## About this exercise
Take every line from the data that has the word "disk" in it.

Top of Data records

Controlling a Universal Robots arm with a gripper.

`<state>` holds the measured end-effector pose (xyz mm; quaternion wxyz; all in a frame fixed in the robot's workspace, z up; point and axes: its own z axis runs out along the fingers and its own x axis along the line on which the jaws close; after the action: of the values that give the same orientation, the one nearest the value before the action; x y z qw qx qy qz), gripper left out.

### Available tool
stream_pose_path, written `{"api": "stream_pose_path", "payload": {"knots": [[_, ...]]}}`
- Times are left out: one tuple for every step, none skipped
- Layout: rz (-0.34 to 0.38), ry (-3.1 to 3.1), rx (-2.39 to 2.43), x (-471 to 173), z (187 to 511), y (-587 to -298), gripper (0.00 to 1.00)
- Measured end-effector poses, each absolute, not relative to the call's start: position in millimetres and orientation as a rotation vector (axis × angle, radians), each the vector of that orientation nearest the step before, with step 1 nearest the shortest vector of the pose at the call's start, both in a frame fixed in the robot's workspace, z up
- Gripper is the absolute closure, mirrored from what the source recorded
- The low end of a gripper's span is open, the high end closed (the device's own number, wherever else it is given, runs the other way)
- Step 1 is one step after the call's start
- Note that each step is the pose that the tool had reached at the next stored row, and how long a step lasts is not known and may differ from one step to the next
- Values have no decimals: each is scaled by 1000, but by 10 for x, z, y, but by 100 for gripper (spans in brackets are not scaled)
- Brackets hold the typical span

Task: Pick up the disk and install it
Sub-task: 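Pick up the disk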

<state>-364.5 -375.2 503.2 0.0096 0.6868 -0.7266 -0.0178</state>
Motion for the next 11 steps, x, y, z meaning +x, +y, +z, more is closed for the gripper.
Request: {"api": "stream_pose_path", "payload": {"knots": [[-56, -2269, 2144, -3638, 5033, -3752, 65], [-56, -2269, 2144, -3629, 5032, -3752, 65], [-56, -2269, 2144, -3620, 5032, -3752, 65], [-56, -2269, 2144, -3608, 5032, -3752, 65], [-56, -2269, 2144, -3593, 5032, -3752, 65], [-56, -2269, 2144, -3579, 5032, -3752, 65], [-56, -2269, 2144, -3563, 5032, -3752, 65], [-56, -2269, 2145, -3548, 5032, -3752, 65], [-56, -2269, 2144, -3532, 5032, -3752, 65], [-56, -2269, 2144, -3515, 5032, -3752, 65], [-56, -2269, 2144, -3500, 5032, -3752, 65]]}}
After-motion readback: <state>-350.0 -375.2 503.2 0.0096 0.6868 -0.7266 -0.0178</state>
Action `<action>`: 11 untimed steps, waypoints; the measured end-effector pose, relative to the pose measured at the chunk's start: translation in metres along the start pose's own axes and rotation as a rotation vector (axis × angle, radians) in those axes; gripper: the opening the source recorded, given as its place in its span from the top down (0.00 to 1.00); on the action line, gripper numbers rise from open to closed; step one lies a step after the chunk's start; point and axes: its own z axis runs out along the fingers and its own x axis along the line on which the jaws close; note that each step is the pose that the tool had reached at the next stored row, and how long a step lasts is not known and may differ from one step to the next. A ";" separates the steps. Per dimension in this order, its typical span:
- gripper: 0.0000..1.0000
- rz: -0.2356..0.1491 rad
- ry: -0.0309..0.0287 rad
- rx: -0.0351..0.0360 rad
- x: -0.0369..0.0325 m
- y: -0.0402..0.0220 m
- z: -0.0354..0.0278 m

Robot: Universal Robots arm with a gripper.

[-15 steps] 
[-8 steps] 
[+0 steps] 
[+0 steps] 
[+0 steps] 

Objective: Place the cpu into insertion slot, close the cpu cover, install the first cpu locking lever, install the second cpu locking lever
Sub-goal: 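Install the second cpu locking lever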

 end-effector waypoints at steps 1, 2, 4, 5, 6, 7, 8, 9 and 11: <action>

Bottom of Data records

## Output of the task
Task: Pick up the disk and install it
Sub-task: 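Pick up the disk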

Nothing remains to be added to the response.